While the additional cameras will help, real mission success lies with the scientific payload. Here we find some of the most significant differences between Curiosity and Mars 2020. The large robotic arm on the front of the Mars 2020 rover is bigger than Curiosity’s. This will enable the 2020 rover to collect and store samples, but also manage a host of new functions and new science tools.
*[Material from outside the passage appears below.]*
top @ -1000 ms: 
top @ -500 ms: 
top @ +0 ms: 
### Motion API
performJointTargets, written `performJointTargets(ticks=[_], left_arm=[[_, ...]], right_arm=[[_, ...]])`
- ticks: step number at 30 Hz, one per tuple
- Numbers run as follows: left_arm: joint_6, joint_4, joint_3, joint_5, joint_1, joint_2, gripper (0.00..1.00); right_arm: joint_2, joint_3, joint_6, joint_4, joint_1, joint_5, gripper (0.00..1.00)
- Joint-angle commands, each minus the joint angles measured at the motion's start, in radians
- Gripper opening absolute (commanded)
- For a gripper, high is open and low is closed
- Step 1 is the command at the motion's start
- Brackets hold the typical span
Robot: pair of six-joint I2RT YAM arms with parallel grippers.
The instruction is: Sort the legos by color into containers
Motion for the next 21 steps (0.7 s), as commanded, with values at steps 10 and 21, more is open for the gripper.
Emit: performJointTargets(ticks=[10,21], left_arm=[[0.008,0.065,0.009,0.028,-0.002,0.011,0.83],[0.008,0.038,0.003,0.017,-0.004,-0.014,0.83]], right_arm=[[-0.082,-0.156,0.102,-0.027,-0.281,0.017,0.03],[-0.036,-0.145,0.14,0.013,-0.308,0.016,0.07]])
This turret has the coring drill and two science instruments, plus a color camera for close-up surface inspection and selfies for rover health checkups. Mastcam-Z, an upgraded version of Curiosity’s high-definition, two-camera Mastcam instrument, will serve as Mars 2020’s main set of eyes. With a maximum image size of 1600×1200 pixels, it still can resolve incredible detail, between about 150 microns per pixel (0.15mm) to 7.4mm per pixel depending on distance. “Camera technology keeps improving,” said Justin Maki of JPL, Mars 2020’s imaging scientist and deputy principal investigator of the MastCam-Z instrument. The ´Z´ is for zoom, the capability that was left out of Curiosity’s Mastcam. Mastcam-Z will be able to take more 3D images, potentially allowing mission scientists to examine geologic features in more detail and scout out promising scientific sites from large distances. The SuperCam was built by a team of hundreds and packs what would typically require several sizable pieces of equipment into something no bigger than a cereal box. It fires a pulsed laser beam out of the rover’s mast, to vaporize small portions of rock from up to 7m away at up to 10,000°C. This combination camera and spectroscope then analyzes the chemicals released in a method called laser-induced breakdown spectroscopy (LIBS). SuperCam will use AI to seek out rock targets worth zapping during and after drives, when humans are out of the loop. In addition, this upgraded AI lets SuperCam point very precisely at small rock features. Then there are Sherloc and Watson, which are a pair of cameras focused on searching for signs of life. Despite these bacronyms being a little old-fashioned, the cameras are very forward-looking. Sherloc is a laser&spectroscope combo with a macro camera capturing extreme closeups of areas under study, to send home for mission scientists to work on how rock samples formed. Watson will help, capturing fine-scale textures of rocks and dust, and can be turned inwards to look at the rover.